だがしかし、日曜日は日本人会の総会が開かれる日でもある。この日本人会は、この世界に召喚された日本人達の互助会的な組織であり、みんなの寄付金やラメヒー王国からの支援金などで運営されている。

運営委員は、各グループから代表者を出す形で組織される。また、重要案件は、投票によって可否判定される。法人格としており、日本人会名目で数千万規模の資金も持っている。融資で大分減ったらしいけど。


ちなみに、運営委員の組織は、

・三角会;日本では大企業の会社員等で組織される。総合商社三角商会を立ち上げる。

・冒険者ギルド;サブカル好きの有志で組織。モンスター討伐や護衛任務、資材収集などを行う。

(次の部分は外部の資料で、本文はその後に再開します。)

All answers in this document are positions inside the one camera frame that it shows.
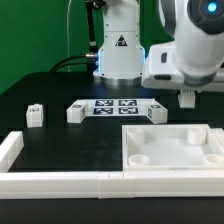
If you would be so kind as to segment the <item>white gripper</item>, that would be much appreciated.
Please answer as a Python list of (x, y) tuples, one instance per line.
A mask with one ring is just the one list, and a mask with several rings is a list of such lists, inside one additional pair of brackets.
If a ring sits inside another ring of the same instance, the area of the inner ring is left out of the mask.
[(154, 89), (224, 90), (224, 68), (207, 85), (191, 87), (173, 63), (174, 44), (153, 45), (148, 53), (142, 73), (142, 86)]

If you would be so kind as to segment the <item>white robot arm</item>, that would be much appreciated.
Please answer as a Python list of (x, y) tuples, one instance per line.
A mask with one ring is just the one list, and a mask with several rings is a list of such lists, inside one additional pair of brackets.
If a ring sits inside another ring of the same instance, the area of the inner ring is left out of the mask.
[(103, 10), (97, 82), (145, 88), (224, 92), (224, 0), (157, 0), (171, 42), (140, 44), (138, 0), (90, 0)]

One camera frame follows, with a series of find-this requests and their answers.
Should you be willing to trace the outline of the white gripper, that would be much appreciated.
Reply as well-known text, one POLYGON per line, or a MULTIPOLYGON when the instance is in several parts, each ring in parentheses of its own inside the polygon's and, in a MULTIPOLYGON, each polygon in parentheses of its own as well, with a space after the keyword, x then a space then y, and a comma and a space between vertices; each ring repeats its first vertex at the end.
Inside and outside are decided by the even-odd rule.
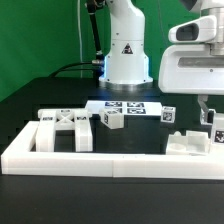
POLYGON ((197 94, 207 125, 213 123, 214 109, 207 95, 224 95, 224 56, 212 56, 210 46, 173 45, 162 56, 158 86, 164 93, 197 94))

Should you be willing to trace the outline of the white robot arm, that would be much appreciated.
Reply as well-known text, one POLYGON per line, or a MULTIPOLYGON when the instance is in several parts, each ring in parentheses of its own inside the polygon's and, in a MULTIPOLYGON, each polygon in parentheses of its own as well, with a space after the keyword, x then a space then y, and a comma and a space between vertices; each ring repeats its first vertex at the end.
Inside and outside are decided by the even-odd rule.
MULTIPOLYGON (((224 0, 179 0, 200 15, 169 30, 172 43, 162 55, 158 86, 164 93, 196 94, 200 119, 211 124, 214 111, 206 105, 210 95, 224 95, 224 0)), ((103 64, 102 86, 133 91, 153 82, 144 52, 145 16, 131 0, 86 0, 96 48, 103 64), (95 13, 108 7, 111 47, 103 54, 95 13)))

・工務店;主に貴族家の修築修繕を手がける。冶金、板金、素材加工にも優れ、何でも造る何でも屋。何故かバイクも造っている。何気に俺もここのメンバー。

・針子連合;裁縫関連にとどまらず、ボタンや切子の製造も可能で、工務店や診療所とタイアップしている。

・診療所;診療所の経営のほか、美容魔術を開発して主に貴族相手に美容プロデュースを行う。

・商工会;飲食店、床屋などの個人商業主で組織、異世界での出店を目指す。

・シングルマザーの会;異世界に女性親だけ召喚されてしまった人達の集まり。小さい子供を日本に残してきた人もいて、心労を抱えている人も。全員無職で日本人会からの補助で生活している。

・教職員組合;先生達の集まり。準貴族の地位を貰って学園で教鞭を執っている。日本人会へはあまり出席していない。


である。


この他、マンガ研究会なるものも存在しており、本日オブザーバーで呼ばれている。


今日は久々の日本人会参加なので、総会から出るつもり。間に合うように朝から出かける。


息子の志郎は、今日も朝からバルバロ邸に遊びに行っている。最近、バルバロ邸の利用が一部有料になったので、お小遣いを持たせて。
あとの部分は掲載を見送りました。